**What is being asked**.
After finding the line with "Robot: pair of" in the data below, set down exactly each line through the one with "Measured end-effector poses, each", inclusive, and stop there.

**Supplied information**.

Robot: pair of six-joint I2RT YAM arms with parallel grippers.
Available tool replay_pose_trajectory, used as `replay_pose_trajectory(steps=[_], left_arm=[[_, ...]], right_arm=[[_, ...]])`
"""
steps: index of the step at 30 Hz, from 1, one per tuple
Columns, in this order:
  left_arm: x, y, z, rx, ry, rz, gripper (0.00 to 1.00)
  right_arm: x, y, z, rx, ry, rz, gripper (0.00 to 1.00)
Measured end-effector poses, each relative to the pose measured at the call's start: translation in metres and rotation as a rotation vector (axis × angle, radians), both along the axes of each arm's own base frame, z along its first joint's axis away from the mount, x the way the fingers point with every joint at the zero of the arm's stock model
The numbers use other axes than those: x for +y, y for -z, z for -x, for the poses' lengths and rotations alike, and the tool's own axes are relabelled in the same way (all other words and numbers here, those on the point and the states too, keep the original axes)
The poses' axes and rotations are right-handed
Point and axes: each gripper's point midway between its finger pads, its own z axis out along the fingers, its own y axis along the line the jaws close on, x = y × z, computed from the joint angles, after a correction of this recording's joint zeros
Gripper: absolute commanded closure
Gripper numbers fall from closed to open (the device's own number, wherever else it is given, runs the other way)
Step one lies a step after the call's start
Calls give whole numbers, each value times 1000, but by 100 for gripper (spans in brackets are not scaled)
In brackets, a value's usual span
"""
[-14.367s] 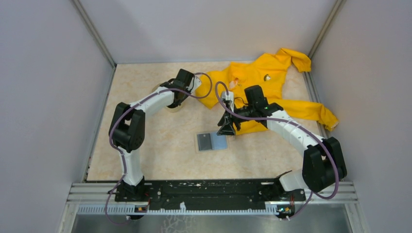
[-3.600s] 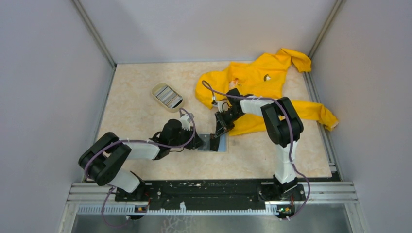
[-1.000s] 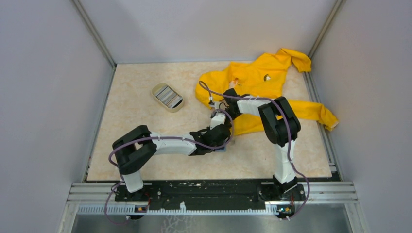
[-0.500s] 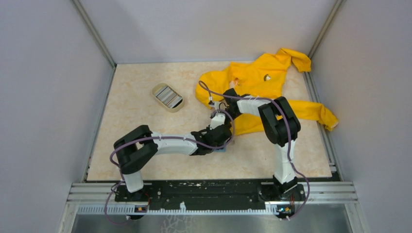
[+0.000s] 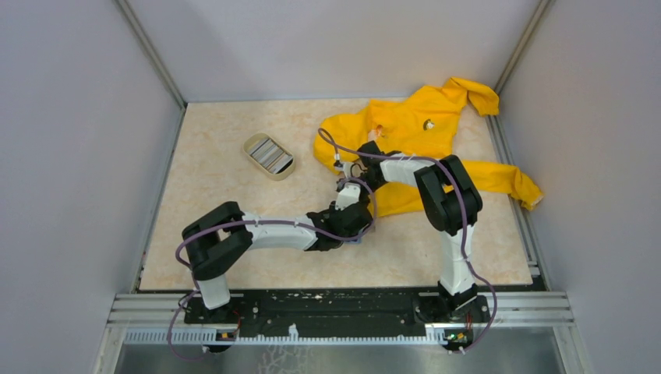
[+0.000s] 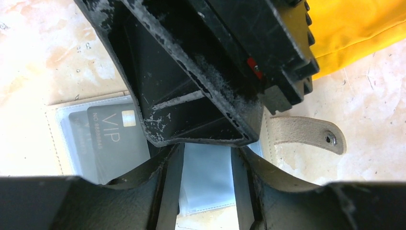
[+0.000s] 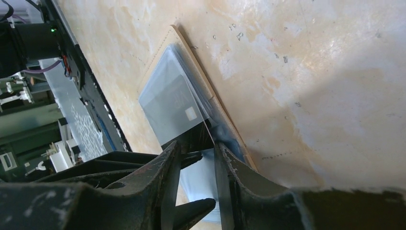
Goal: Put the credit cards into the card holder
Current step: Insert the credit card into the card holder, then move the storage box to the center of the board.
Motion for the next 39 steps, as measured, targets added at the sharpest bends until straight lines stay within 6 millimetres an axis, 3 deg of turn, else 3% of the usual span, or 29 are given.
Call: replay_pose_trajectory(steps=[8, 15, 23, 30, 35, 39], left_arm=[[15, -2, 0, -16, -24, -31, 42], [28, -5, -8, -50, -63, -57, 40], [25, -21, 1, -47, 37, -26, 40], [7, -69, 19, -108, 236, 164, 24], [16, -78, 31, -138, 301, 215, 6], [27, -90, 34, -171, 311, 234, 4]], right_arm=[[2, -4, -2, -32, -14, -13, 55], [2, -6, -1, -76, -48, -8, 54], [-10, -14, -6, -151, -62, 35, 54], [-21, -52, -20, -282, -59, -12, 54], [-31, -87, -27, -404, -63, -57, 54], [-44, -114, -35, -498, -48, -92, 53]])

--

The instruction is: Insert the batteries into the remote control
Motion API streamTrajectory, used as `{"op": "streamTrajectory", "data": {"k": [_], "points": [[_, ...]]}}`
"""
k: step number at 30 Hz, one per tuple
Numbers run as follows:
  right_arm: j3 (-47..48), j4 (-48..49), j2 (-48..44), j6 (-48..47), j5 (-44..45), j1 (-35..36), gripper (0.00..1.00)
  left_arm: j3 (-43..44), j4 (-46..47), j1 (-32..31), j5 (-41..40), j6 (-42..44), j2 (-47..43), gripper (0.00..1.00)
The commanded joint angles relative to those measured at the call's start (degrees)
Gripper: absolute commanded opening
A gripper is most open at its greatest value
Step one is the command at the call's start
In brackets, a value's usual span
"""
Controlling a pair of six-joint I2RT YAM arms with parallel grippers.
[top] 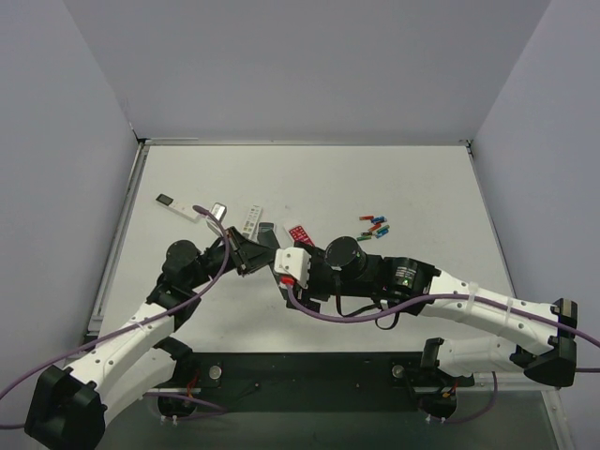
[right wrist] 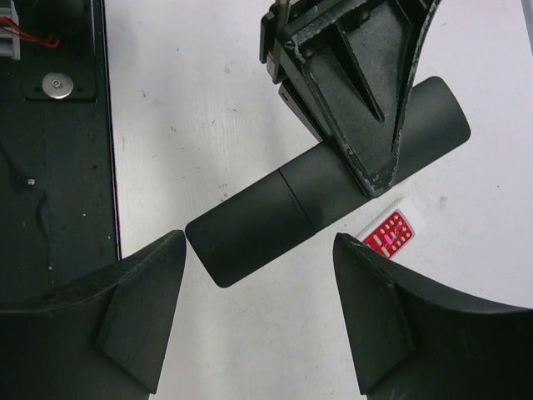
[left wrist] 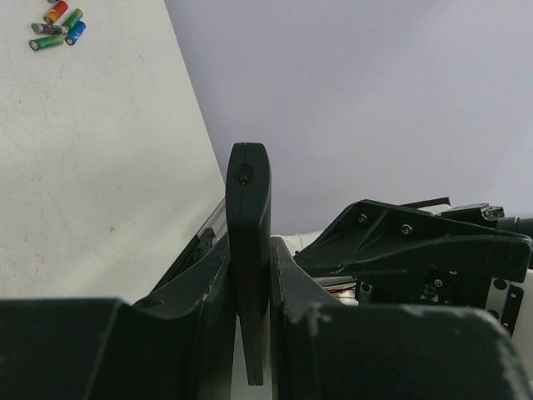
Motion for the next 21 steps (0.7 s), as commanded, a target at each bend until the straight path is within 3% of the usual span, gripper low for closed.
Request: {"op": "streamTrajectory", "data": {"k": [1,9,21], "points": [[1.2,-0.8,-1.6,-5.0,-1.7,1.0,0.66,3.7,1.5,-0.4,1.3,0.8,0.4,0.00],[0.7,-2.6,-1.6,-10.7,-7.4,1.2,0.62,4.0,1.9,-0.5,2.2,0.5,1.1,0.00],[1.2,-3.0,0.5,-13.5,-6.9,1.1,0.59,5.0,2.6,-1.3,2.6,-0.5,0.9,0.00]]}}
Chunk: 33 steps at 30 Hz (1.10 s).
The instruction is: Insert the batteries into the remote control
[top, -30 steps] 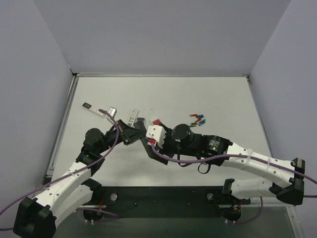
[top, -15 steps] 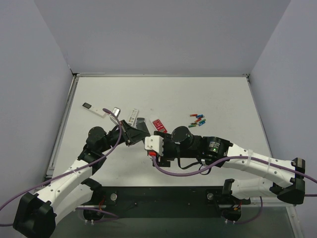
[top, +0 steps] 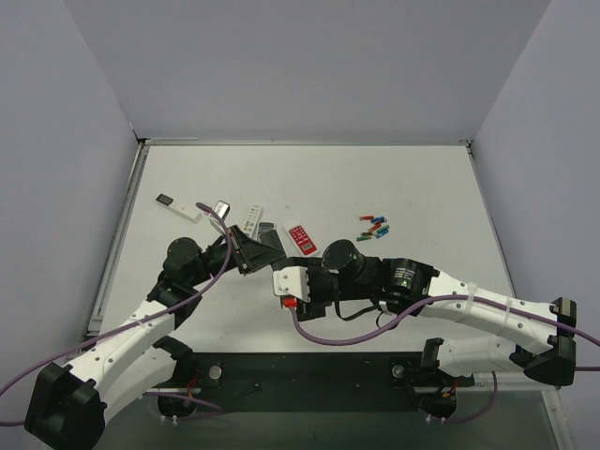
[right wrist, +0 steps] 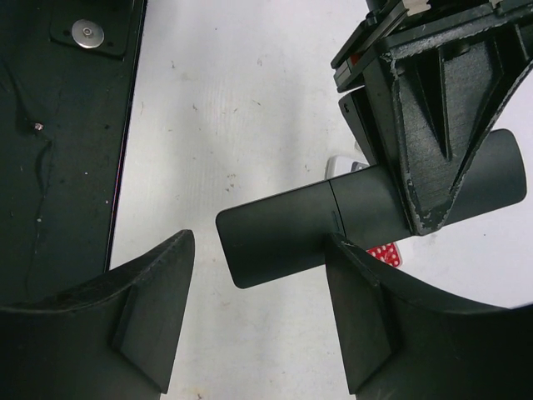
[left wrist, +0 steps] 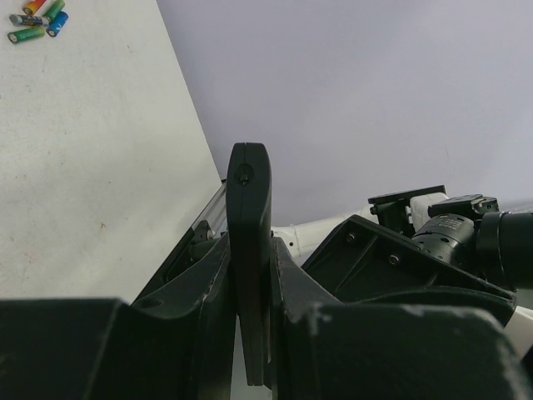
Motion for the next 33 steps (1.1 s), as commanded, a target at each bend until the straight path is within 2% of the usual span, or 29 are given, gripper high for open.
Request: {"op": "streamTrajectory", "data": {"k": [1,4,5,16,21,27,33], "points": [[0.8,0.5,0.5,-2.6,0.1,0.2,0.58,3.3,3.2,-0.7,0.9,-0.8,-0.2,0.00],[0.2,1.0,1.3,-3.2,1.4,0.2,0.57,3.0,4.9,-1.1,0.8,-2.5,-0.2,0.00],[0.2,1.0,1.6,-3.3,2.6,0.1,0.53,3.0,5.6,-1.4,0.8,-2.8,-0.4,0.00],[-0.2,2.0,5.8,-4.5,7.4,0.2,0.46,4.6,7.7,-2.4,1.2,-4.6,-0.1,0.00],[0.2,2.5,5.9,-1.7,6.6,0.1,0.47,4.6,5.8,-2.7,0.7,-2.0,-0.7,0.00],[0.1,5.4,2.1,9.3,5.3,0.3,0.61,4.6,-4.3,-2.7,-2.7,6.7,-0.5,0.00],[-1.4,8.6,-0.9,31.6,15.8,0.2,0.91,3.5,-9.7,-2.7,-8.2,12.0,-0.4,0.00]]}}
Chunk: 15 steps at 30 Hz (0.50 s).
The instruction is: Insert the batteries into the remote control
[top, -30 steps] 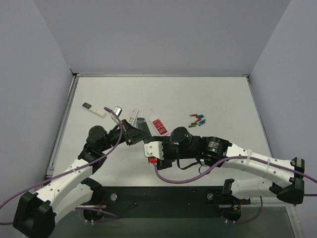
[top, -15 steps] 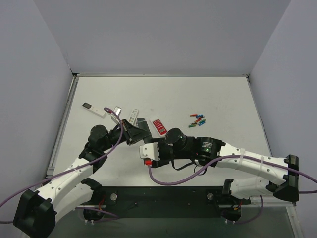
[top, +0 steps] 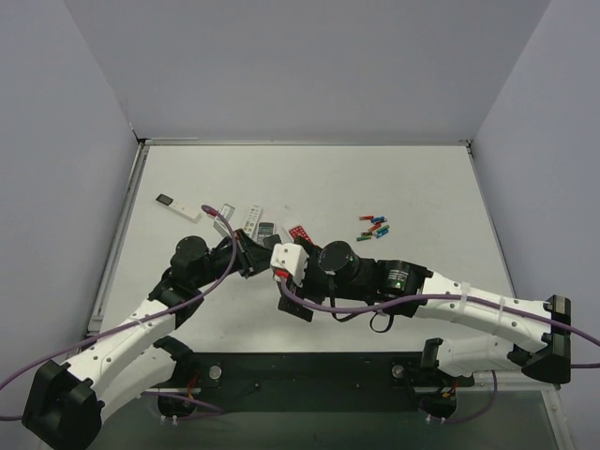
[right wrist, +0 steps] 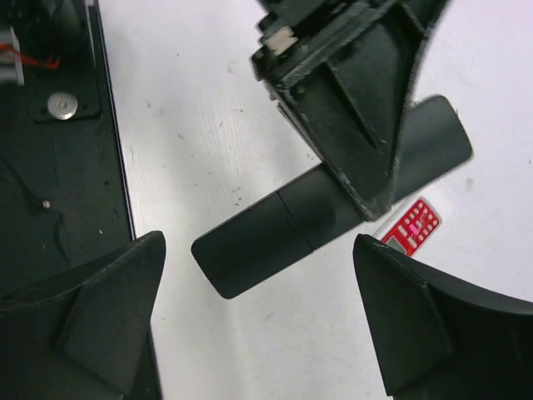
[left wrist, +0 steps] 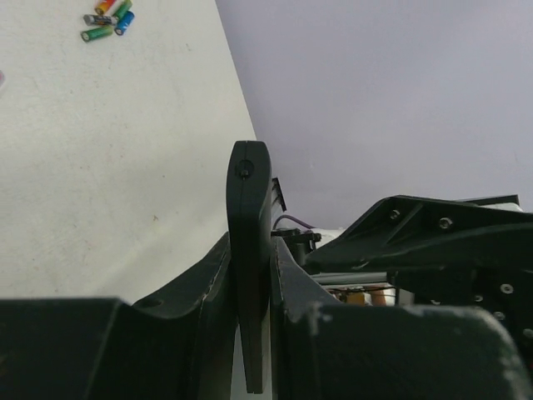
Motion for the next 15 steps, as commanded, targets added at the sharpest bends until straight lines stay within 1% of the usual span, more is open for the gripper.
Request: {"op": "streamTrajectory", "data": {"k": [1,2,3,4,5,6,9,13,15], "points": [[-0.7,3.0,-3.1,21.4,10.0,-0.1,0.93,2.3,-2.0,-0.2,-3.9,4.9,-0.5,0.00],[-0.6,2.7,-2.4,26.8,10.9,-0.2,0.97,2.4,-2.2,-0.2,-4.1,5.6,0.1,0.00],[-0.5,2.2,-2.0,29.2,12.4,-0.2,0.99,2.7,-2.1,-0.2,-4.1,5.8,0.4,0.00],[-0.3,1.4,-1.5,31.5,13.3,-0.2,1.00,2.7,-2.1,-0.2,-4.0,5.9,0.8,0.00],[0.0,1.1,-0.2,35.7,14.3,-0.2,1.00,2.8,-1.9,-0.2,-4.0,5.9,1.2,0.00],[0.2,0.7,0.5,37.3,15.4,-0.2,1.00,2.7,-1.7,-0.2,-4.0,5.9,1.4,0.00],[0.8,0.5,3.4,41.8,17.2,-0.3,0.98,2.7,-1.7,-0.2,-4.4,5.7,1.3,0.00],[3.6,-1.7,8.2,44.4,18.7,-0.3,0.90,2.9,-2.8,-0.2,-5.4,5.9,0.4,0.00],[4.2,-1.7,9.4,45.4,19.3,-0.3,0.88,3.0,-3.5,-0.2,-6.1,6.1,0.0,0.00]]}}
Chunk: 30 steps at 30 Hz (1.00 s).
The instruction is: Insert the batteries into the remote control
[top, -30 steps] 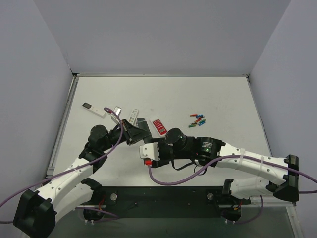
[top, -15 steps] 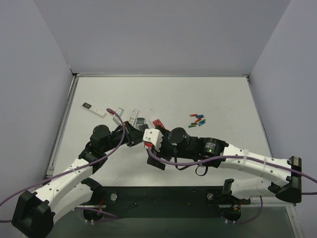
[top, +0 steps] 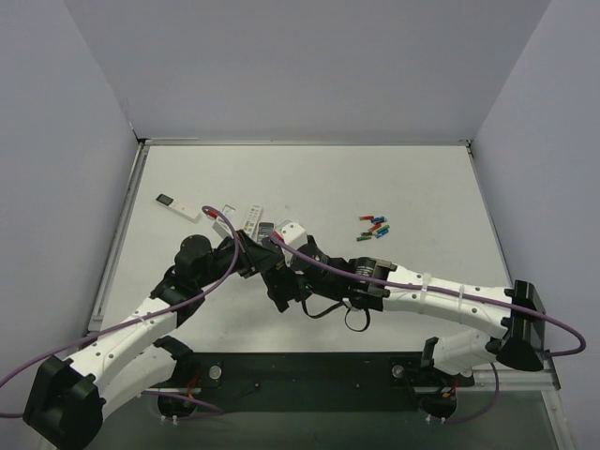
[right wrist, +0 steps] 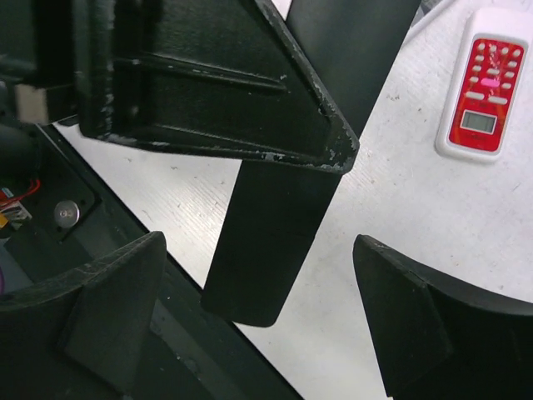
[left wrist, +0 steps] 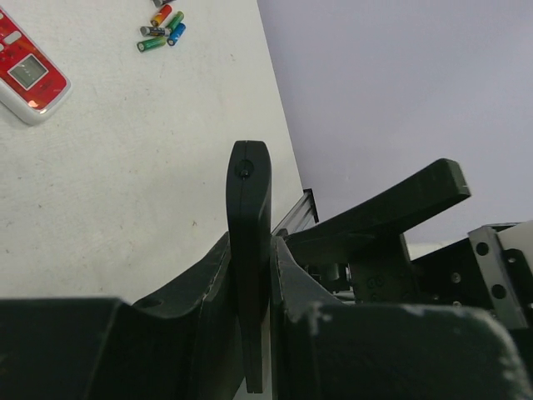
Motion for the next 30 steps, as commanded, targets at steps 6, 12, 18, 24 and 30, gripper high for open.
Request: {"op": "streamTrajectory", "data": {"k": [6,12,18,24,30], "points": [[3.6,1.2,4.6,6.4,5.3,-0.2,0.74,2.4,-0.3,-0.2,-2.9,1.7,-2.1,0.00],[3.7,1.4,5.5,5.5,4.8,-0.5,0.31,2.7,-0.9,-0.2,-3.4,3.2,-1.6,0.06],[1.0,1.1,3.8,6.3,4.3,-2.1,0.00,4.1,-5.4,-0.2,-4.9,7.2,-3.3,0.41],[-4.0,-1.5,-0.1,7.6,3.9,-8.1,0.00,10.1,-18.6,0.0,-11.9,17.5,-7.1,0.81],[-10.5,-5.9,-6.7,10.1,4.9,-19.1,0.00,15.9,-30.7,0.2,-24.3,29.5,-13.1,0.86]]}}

**Task result**.
Robot: pair of six-joint I2RT YAM arms with parallel grippers.
Available tool replay_pose_trajectory, used as `replay_pose_trajectory(steps=[_], left_arm=[[_, ...]], right_arm=[[_, ...]])`
"""
steps: index of the step at 30 Hz, from 1, one per tuple
Columns, in this order:
  left_arm: x, y, z, rx, ry, rz, gripper (0.00 to 1.00)
  right_arm: x, y, z, rx, ry, rz, gripper (0.00 to 1.00)
Measured end-effector poses, each relative to the pose measured at the call's start: translation in metres and rotation as a rotation vector (axis × angle, radians), both along the axes of each arm's own base frame, z along its first joint's axis away from the mount, x the way the fingers point with every joint at the zero of the arm's stock model

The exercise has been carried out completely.